/ETL-Project-5

The goal of this project is to build an ETL pipeline. The data would be processed as a batch (monthly) between 2018-01 and 2021-02.

Primary LanguagePython

Data Engineering Zoomcamp - Project

citi_bike_logo

Problem Statement:

  • The goal of this project is to build an ETL pipeline. The data would be processed as a batch (monthly) between 2018-01 and 2021-02. We will then build a dashboard from the data.

Dataset:

  • I will be using the New york city - city bike trips data found at https://ride.citibikenyc.com/system-data. Citi Bike is the US largest bike share program, with 25,000 bikes and 1,500 stations across Manhattan, Brooklyn, Queens, the Bronx, Jersery City and Hoboken.
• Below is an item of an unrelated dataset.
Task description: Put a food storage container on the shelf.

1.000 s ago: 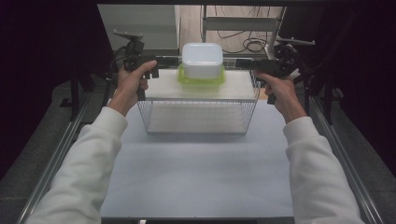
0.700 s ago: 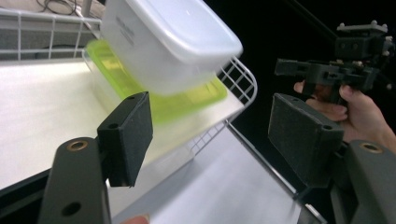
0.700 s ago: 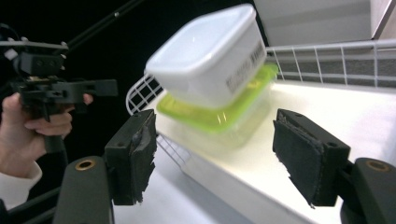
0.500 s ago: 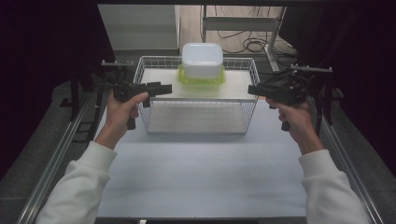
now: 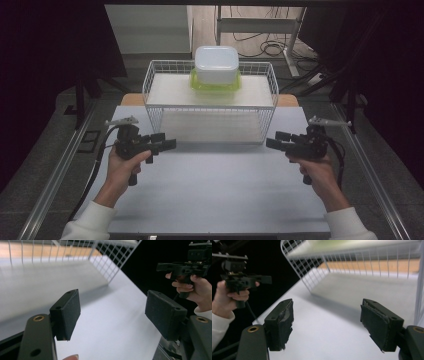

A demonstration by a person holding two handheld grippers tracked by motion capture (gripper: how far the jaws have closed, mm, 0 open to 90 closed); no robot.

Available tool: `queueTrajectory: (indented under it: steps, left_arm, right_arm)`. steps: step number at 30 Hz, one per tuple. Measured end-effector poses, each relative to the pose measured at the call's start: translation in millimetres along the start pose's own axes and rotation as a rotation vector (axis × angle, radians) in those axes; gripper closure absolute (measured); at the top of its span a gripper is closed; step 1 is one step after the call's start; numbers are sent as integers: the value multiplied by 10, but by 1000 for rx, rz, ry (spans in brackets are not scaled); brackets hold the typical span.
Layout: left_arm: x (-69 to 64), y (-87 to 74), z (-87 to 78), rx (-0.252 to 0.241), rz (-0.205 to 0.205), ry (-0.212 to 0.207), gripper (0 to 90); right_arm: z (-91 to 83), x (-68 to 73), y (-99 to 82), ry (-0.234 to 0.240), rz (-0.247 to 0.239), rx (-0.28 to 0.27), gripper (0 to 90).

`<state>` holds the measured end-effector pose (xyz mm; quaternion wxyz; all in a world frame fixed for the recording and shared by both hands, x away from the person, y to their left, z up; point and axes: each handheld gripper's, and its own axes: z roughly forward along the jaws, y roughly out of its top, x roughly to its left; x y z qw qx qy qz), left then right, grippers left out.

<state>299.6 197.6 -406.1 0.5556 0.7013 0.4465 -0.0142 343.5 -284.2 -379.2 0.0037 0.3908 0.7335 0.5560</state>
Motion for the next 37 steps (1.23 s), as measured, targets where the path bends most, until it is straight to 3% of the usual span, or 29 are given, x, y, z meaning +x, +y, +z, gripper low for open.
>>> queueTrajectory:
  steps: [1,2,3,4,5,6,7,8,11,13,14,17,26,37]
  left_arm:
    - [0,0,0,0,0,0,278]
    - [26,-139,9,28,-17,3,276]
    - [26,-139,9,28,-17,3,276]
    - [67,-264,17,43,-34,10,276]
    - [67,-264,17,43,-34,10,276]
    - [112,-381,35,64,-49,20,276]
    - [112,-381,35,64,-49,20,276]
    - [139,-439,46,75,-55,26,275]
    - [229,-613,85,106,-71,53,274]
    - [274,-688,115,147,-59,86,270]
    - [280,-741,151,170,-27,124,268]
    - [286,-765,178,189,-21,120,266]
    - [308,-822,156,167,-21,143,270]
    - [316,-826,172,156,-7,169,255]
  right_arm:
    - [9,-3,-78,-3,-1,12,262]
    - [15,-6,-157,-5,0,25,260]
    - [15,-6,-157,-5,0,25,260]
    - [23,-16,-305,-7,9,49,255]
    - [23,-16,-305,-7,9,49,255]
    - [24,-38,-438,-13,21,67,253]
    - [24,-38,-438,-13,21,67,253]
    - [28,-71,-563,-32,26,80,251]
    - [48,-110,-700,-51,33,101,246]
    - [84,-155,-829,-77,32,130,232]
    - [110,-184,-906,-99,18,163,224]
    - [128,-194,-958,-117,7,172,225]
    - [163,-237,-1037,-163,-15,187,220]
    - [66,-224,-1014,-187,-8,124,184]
The citi bike trip histories include:

  • bike id
  • rideable type
  • start time
  • stop time
  • start_station_id
  • start_station_name
  • start_station_latitude
  • start_station_longitude
  • end_station_id
  • end_station_name
  • end_station_latitude
  • end_station_longitude
  • usertype
  • birth_year
  • gender

Pipeline

In building the ETL pipeline, we take the following steps: - Ingesting the monthly citi-bike trips data to our GCS data lake - transfer the files from our data lake to BigQuery (Data-WareHouse) - perform basic data query and transformations like clustering and partitioning - connect bigQuery data to google studio to build report

Technologies

For this project we will the following software installed on your computer:

  • Docker
  • Cloud: GCP
  • Data Warehouse: BigQuery
  • Workflow orchestration: Airflow
  • Infrastructure as code (IaC): Terraform
  • Python 3 (e.g. via Anaconda)
  • Batch processing: Spark
  • Google Cloud SDK

dashboard

The dashboard was built using Data Studio. You can find this link to the report here: https://datastudio.google.com/s/jyBfL9ioatU

The dashboard was downloaded and saved as pdf.

Here is a snapshot.

dashboard

Folders and Files

  1. airflow: contains dags, logs etc and airflow setup
  2. img: contains all images used in the repo
  3. test_data.ipynb: quick check of data files done locally in python
  4. BigQuery_queries: contains all the sql queries used in BigQuery and comments.
  5. Citi-bike_Report.pdf: quick pdf download of the dashboard from the data studio.

To Run

  1. Read the README.md file
  2. run docker-compose build (make sure docker is installed and running locally)
  3. run docker-compose up
  • airflow should now be running at http://localhost:8081
  • login details:
    --- username: airflow
    --- password: airflow
  1. Run the dtc_project_ingest and project_gcs_2_bq dags.